No pictures belong in the copy, but every line of the material below must be reproduced exactly.

● **Collected data**:

-- Opening Marker --

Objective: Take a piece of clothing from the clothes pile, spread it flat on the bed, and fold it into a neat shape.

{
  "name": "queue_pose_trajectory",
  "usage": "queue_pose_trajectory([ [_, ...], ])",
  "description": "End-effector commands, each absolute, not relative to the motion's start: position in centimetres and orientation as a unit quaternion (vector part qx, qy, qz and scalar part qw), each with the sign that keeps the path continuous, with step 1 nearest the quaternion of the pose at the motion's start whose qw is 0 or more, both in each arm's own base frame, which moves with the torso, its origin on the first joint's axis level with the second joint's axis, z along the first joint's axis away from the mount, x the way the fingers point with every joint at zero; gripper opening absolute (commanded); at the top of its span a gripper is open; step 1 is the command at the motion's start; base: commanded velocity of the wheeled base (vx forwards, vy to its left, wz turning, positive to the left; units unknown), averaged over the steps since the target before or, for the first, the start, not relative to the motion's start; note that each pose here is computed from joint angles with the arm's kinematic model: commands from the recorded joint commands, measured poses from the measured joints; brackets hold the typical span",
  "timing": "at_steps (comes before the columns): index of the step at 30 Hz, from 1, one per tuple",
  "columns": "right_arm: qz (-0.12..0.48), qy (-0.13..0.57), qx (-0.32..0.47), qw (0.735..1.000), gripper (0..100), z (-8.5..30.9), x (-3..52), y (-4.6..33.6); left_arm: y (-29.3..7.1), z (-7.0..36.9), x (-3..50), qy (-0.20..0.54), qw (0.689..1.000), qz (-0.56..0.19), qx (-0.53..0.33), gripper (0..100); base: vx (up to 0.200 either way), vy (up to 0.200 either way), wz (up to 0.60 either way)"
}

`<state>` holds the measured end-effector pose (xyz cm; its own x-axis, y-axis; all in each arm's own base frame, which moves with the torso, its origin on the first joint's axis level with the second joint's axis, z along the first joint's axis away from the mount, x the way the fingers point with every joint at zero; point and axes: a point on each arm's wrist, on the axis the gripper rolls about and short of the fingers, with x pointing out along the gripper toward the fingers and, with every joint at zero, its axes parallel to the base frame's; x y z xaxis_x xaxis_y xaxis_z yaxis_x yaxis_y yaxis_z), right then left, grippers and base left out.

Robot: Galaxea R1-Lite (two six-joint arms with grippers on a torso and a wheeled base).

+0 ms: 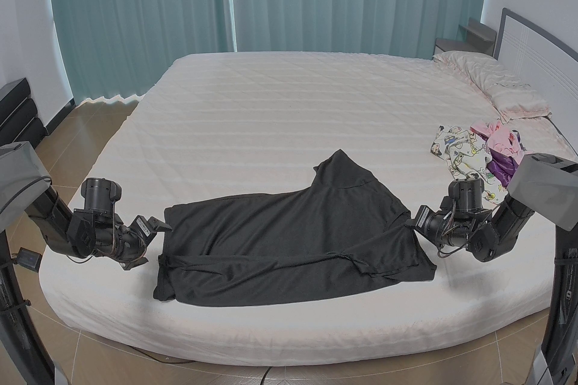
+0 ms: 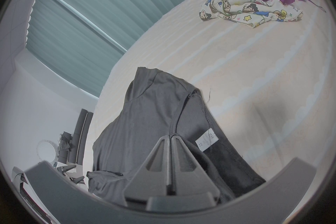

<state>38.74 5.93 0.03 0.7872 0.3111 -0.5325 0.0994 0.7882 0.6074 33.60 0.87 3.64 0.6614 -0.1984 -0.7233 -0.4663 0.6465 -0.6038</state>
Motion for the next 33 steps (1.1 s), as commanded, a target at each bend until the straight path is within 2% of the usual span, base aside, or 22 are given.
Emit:
queue_pose_trajectory([
  [1, 0.054, 0.317, 0.333, 0.886, 0, -1.3, 38.8, 5.7, 0.8, 2.3, 35.3, 0.407, 0.814, 0.080, -0.407, 100, 0.000, 0.000, 0.00],
  [15, 0.064, 0.312, 0.343, 0.884, 0, -1.5, 37.6, 6.6, -0.9, 0.3, 35.5, 0.437, 0.812, 0.065, -0.381, 100, 0.000, 0.000, 0.00],
  [16, 0.065, 0.312, 0.341, 0.884, 0, -1.5, 37.6, 6.7, -1.0, 0.2, 35.4, 0.439, 0.812, 0.066, -0.379, 0, 0.000, 0.000, 0.00],
  [27, 0.066, 0.307, 0.341, 0.886, 0, -1.3, 37.6, 6.7, -0.6, -0.1, 34.4, 0.434, 0.826, 0.076, -0.353, 0, 0.000, 0.000, 0.00],
  [33, 0.069, 0.290, 0.341, 0.891, 0, -1.1, 37.7, 6.6, 0.3, -0.3, 34.1, 0.421, 0.831, 0.114, -0.346, 0, 0.000, 0.000, 0.00],
])
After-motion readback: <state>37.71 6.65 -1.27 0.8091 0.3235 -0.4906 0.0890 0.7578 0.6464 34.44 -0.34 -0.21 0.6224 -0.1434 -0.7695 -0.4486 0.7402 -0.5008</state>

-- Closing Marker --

● **Task solution**:
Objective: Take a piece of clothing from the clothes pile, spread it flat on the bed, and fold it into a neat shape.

{
  "name": "queue_pose_trajectory",
  "usage": "queue_pose_trajectory([ [_, ...], ])",
  "description": "End-effector commands, each absolute, not relative to the motion's start: position in centimetres and orientation as a unit quaternion (vector part qx, qy, qz and scalar part qw), each with the sign that keeps the path continuous, with step 1 nearest the quaternion of the pose at the motion's start whose qw is 0 or more, both in each arm's own base frame, which moves with the torso, its origin on the first joint's axis level with the second joint's axis, z along the first joint's axis away from the mount, x the way the fingers point with every joint at zero; gripper opening absolute (commanded); at the top of its span a gripper is open; step 1 is the command at the motion's start; base: commanded velocity of the wheeled base (vx forwards, vy to its left, wz turning, positive to the left; units unknown), averaged over the steps since the target before or, for the first, the start, not relative to the motion's start; note that each pose here is computed from joint angles with the arm's kinematic model: commands from the recorded joint commands, measured poses from the measured joints; brackets hold the typical span",
  "timing": "at_steps (comes before the columns): index of the step at 30 Hz, from 1, one per tuple",
  "columns": "right_arm: qz (-0.12..0.48), qy (-0.13..0.57), qx (-0.32..0.47), qw (0.735..1.000), gripper (0..100), z (-8.5..30.9), x (-3..52), y (-4.6..33.6); left_arm: y (-29.3..7.1), z (-7.0..36.9), x (-3..50), qy (-0.20..0.54), qw (0.689..1.000), qz (-0.56..0.19), qx (-0.53..0.33), gripper (0..100); base: vx (up to 0.200 either way), vy (up to 0.200 either way), wz (up to 0.60 either way)"
}

`<state>` holds the measured end-effector pose (xyz cm; its own x-axis, y-axis; all in each arm's own base frame, which moves with the torso, its origin on the first joint's axis level with the second joint's axis, z along the first joint's axis away from the mount, x the way the fingers point with every joint at zero; point and axes: a point on each arm's wrist, on the axis the gripper rolls about and short of the fingers, with x pointing out along the gripper toward the fingers and, with every joint at zero, its axes parallel to the base frame's; x y z xaxis_x xaxis_y xaxis_z yaxis_x yaxis_y yaxis_z), right then left, grippers and base left out.

Robot: Galaxea R1-Lite (two six-joint arms with grippers on a torso and a wheeled base).

+0 ms: 
+0 ms: 

<state>38.74 5.93 0.03 0.7872 0.3111 -0.5325 0.0994 0.7882 0.6074 33.60 0.87 3.64 0.6614 -0.1984 -0.7233 -0.4663 0.6465 -0.6038</state>
Motion for the next 33 steps (1.1 s), as commanded, a target at each bend until the straight path is within 2% of the usual span, base aside, or 22 are given.
Emit:
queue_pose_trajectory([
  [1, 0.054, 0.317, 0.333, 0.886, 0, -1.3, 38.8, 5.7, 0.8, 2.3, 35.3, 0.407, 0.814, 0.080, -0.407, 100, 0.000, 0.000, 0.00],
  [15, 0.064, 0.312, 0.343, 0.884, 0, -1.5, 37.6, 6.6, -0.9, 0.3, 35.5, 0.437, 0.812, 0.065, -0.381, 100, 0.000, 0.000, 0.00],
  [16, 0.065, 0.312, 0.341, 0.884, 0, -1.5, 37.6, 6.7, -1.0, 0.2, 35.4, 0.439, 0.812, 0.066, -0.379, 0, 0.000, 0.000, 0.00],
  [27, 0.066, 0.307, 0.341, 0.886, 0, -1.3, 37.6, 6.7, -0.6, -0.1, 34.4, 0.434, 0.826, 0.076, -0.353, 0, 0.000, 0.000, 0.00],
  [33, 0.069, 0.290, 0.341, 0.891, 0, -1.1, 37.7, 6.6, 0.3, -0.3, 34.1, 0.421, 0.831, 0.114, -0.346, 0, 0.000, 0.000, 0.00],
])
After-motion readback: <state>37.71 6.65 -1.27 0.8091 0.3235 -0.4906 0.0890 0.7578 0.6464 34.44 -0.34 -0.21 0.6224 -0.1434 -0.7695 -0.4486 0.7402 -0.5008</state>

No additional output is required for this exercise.